━━━━━ Collected data ━━━━━

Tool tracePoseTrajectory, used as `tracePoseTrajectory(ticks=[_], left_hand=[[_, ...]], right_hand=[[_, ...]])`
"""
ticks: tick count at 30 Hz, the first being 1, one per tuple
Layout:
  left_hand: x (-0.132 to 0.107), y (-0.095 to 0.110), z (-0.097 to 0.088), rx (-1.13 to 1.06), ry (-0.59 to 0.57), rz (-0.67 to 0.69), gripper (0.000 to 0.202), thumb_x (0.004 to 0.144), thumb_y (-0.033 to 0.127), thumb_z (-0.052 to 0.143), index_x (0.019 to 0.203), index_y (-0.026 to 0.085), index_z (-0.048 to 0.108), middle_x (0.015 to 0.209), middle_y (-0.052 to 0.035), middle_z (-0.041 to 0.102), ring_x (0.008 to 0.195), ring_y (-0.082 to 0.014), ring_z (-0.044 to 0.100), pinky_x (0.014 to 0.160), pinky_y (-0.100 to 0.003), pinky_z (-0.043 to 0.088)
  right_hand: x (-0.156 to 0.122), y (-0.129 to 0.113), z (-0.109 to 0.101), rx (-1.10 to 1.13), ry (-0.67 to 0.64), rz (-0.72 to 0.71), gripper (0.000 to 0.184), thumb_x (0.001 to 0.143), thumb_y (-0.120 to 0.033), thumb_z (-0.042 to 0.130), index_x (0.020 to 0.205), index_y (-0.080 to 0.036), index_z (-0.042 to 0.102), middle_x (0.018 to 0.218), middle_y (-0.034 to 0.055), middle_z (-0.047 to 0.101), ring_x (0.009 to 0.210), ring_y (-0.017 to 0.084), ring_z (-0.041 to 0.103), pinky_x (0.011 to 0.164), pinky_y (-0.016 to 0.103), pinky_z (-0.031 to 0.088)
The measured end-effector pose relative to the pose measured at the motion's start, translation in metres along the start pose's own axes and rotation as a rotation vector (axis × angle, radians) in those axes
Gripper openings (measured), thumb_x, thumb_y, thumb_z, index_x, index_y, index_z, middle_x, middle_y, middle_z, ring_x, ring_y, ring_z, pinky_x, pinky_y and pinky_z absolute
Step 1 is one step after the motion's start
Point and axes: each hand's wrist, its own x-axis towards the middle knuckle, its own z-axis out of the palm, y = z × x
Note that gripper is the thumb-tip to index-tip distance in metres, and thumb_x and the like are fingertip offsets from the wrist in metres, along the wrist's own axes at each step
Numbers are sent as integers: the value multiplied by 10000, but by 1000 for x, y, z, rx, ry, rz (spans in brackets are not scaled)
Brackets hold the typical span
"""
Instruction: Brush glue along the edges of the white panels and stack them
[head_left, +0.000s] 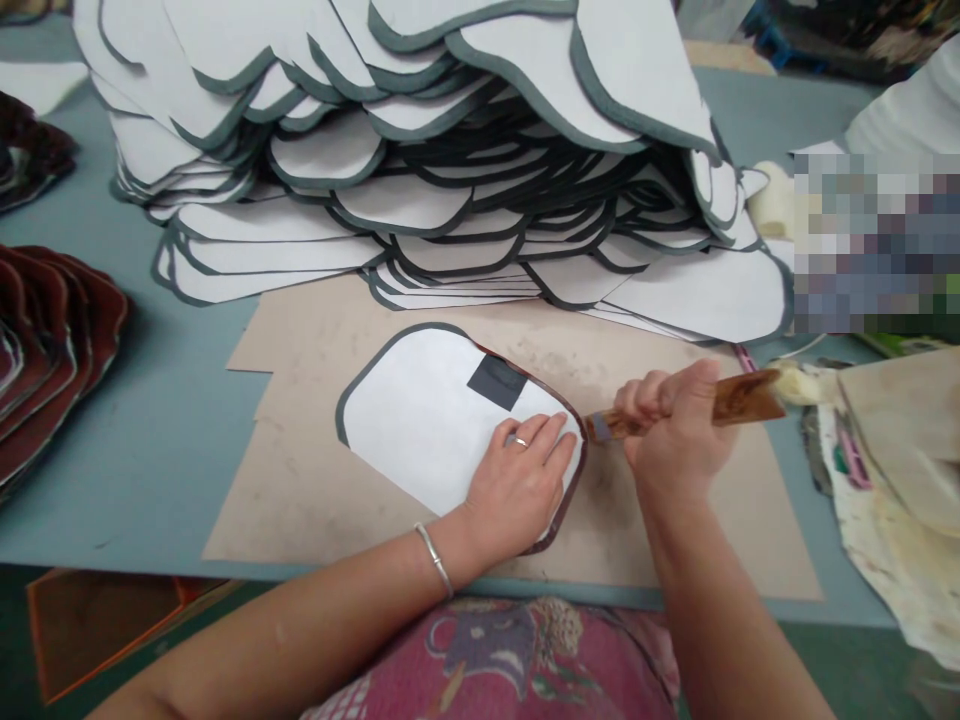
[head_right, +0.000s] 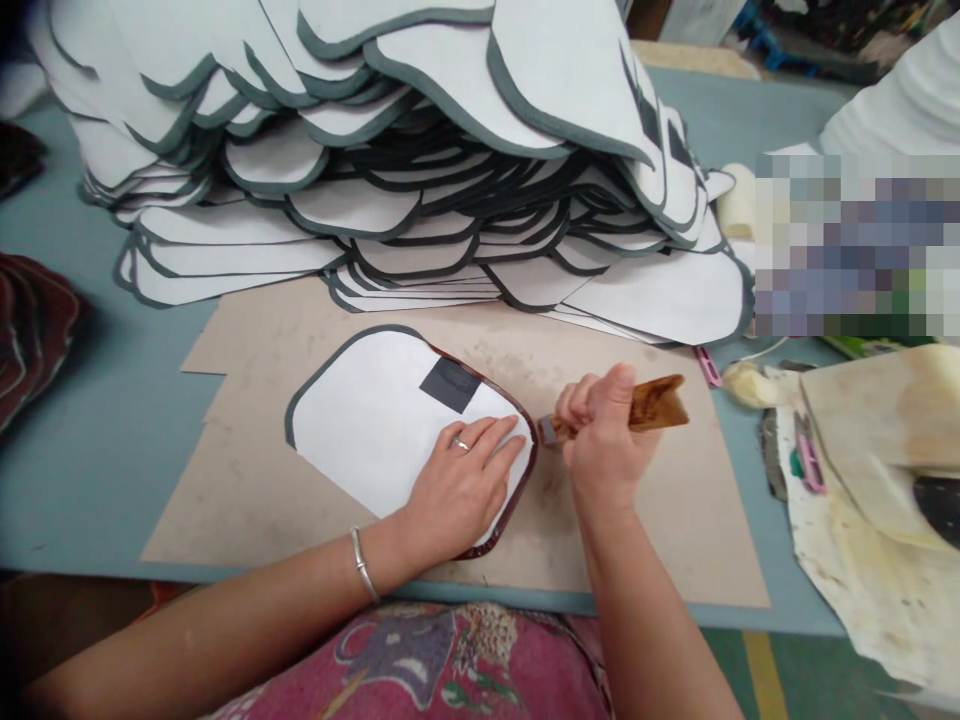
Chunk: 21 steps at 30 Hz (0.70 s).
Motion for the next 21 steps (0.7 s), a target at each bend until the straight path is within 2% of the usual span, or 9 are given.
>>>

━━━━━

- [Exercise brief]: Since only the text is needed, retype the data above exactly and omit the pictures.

- [Answer to this problem]:
Tool tracePoseTrajectory, used as `tracePoseTrajectory(ticks=[_], left_hand=[[_, ...]], right_hand=[[_, ...]])`
"""
ticks: tick count at 30 Hz, the first being 1, one per tuple
Layout:
  left_hand: x (-0.132 to 0.107), y (-0.095 to 0.110), z (-0.097 to 0.088), rx (-1.13 to 1.06), ry (-0.59 to 0.57), rz (-0.67 to 0.69), gripper (0.000 to 0.202), thumb_x (0.004 to 0.144), thumb_y (-0.033 to 0.127), thumb_z (-0.052 to 0.143), index_x (0.019 to 0.203), index_y (-0.026 to 0.085), index_z (-0.048 to 0.108), middle_x (0.015 to 0.209), middle_y (-0.052 to 0.035), middle_z (-0.041 to 0.102), ring_x (0.008 to 0.195), ring_y (-0.082 to 0.014), ring_z (-0.044 to 0.100), pinky_x (0.014 to 0.160), pinky_y (-0.100 to 0.003), pinky_z (-0.043 to 0.088)
  right_hand: x (-0.156 to 0.122), y (-0.129 to 0.113), z (-0.109 to 0.101), rx (-1.10 to 1.13), ry (-0.67 to 0.64), rz (-0.72 to 0.71), gripper (0.000 to 0.184), thumb_x (0.001 to 0.143), thumb_y (-0.120 to 0.033), thumb_z (-0.042 to 0.130), index_x (0.020 to 0.205), index_y (-0.080 to 0.036), index_z (-0.042 to 0.102), middle_x (0.018 to 0.218), middle_y (-0.034 to 0.055), middle_z (-0.047 to 0.101), ring_x (0.009 to 0.210), ring_y (-0.017 to 0.084), ring_z (-0.041 to 0.103), pinky_x (0.011 to 0.164), pinky_y (-0.016 to 0.103), pinky_z (-0.031 to 0.088)
The measured end-effector pose relative to the pose measured at the motion's start, translation in metres along the start pose's own axes and rotation as a rotation vector (axis × angle, radians) in those axes
Gripper openings (measured), thumb_x, thumb_y, thumb_z, index_x, index_y, index_z, middle_x, middle_y, middle_z, ring_x, ring_y, ring_z, pinky_x, pinky_y and pinky_z absolute
Step 1 is one step after the motion's start
Point and axes: each hand's wrist, its own x-axis towards the middle knuckle, its own z-axis out of the palm, y = z × x
Note that gripper is the thumb-tip to index-tip distance in metres, and thumb_x and the like are fingertip offsets from the wrist in metres, along the wrist's own axes at each step
Numbers are sent as integers: the value multiplied by 10000, but by 1000 for x, y, z, rx, ry, rz (spans in brackets are not scaled)
Brackets hold the typical span
"""
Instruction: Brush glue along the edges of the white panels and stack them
[head_left, +0.000s] 
[head_right, +0.000s] 
Chunk: 21 steps at 30 Hz (0.70 s).
Motion for the next 21 steps (0.7 s), a target at each bend until the straight path is within 2% of the usual span, or 9 are given.
>>>

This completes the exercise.